The features offered by QQ International leave a mixed impression. For one thing, they’re boring and don’t go far beyond the usual feature set of virtually any IM client out there. You can chat with your friends, you can make new friends with literally millions of people so that they can later be bombarded with messages, emotional marks and files. You can create new chat rooms to talk to your friends about specific topics, and you have strict control over your profile settings. At the same time, there is hardly a modern IM client that does not have such a feature set. Tencent, on the other hand, made this ‘mandatory program’ almost perfect. Everything runs smoothly, the UI is very intuitive and doesn’t ask you puzzles as is often the case with IM apps.
China’s rising worldwide presence has fueled product development, as more and more foreigners flock to the country to study. QQ International is being advertised as a tool for foreigners to exchange personal or commercial instant messaging to Chinese Internet users. The client has also formed a partnership with a local foreign language media outlet to supply users with China-related information and news, as well as Chinese language training.
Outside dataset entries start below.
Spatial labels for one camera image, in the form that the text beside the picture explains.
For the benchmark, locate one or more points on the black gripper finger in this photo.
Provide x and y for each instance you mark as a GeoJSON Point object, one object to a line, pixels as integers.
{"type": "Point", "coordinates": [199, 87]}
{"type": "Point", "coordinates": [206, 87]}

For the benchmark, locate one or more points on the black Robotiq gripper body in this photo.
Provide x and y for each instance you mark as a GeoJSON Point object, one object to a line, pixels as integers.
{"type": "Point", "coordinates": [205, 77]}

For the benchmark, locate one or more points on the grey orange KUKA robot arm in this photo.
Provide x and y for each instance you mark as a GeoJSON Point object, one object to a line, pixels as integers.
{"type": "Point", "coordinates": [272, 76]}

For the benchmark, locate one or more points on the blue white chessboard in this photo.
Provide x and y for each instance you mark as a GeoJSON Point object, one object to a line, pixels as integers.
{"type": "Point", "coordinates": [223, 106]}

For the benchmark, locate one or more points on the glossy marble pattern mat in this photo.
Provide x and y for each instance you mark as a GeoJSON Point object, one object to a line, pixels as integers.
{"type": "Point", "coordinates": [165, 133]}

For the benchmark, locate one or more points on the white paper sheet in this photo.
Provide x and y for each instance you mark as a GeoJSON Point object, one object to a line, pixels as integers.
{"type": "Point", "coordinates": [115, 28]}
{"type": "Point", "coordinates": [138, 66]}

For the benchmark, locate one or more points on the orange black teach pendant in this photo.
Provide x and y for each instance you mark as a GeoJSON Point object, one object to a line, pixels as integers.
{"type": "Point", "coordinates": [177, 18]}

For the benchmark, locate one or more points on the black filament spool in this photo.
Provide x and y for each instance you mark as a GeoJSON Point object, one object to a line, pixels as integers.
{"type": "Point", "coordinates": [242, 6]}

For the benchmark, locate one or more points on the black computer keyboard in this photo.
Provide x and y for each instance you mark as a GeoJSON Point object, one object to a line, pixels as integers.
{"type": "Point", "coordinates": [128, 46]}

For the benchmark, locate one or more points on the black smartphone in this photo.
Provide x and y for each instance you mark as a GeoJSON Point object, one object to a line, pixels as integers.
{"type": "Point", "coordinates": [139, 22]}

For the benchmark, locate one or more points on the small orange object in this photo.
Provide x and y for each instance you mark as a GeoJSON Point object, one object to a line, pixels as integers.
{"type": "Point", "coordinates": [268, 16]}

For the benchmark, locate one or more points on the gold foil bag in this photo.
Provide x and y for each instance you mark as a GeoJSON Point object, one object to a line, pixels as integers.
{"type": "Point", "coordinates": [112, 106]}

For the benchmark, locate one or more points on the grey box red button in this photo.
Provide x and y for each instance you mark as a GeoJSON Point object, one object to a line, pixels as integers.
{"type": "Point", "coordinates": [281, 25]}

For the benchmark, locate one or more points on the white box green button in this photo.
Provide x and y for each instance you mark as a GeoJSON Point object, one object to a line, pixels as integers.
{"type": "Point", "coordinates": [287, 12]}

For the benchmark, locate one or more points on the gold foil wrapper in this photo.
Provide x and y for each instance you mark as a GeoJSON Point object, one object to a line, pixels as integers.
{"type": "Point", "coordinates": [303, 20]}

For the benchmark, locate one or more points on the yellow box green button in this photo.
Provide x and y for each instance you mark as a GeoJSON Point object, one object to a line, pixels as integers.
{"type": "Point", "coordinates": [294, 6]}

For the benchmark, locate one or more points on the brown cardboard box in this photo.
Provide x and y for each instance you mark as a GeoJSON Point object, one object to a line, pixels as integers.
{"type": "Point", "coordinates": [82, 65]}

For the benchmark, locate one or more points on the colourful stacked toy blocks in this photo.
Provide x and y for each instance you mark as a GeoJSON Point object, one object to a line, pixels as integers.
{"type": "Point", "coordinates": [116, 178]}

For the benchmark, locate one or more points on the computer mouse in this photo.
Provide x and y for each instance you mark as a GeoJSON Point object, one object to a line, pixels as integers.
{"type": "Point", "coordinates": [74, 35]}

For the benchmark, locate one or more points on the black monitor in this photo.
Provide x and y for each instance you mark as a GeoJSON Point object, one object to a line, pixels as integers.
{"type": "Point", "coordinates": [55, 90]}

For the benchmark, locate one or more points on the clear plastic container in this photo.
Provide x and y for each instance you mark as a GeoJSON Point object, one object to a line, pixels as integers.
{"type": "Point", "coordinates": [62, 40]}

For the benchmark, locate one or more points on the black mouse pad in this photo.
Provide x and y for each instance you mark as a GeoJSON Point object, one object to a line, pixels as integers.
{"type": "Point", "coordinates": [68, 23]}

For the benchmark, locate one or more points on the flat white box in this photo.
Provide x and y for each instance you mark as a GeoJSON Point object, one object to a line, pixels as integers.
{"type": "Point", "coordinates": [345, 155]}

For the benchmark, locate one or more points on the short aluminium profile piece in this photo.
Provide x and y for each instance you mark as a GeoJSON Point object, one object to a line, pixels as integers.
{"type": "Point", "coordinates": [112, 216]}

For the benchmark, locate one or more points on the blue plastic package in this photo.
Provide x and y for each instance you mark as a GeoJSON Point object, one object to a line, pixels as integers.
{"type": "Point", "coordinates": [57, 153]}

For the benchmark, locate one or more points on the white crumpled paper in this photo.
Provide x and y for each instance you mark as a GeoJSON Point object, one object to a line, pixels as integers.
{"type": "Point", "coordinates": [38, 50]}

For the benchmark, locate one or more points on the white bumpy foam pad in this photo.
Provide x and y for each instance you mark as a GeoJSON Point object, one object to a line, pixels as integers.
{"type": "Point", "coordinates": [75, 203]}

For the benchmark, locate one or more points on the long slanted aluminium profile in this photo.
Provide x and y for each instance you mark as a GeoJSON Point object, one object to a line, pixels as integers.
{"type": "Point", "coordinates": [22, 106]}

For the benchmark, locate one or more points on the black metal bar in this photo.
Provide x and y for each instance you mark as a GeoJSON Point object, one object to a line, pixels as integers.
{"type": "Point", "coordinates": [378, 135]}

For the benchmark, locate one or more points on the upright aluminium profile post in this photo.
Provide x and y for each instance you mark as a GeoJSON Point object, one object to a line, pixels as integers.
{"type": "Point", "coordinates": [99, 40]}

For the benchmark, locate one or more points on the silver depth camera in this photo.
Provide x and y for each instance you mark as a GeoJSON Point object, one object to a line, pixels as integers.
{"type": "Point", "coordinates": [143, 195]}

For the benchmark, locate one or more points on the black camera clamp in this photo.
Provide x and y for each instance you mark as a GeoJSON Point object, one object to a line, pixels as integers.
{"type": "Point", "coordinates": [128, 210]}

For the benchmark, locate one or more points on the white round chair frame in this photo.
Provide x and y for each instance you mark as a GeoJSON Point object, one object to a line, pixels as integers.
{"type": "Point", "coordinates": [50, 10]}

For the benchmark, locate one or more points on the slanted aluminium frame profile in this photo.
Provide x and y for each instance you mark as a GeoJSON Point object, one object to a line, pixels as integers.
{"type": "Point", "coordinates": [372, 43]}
WeChat, on the other hand, is more popular if by “popular” you mean that one product is now more appealing than another. According to On Device, a mobile market research firm, China’s WeChat access rate is at 93 percent. It has attracted more over 300 million subscribers in only three years, whereas QQ users have increased to little over 100 million.
The distinction between QQ and WeChat is the move from desktop to mobile devices, as well as traditional Internet and mobile networks (3G, 4G). WeChat is becoming increasingly popular as the trend shifts to smartphones.
QQ is a considerably larger and heavier product, whereas WeChat is light and simple to use on mobile devices such as phones and tablets. Both are excellent tools with distinct uses based on concept and design. Again, it doesn’t take QQ Messenger monitoring to understand that!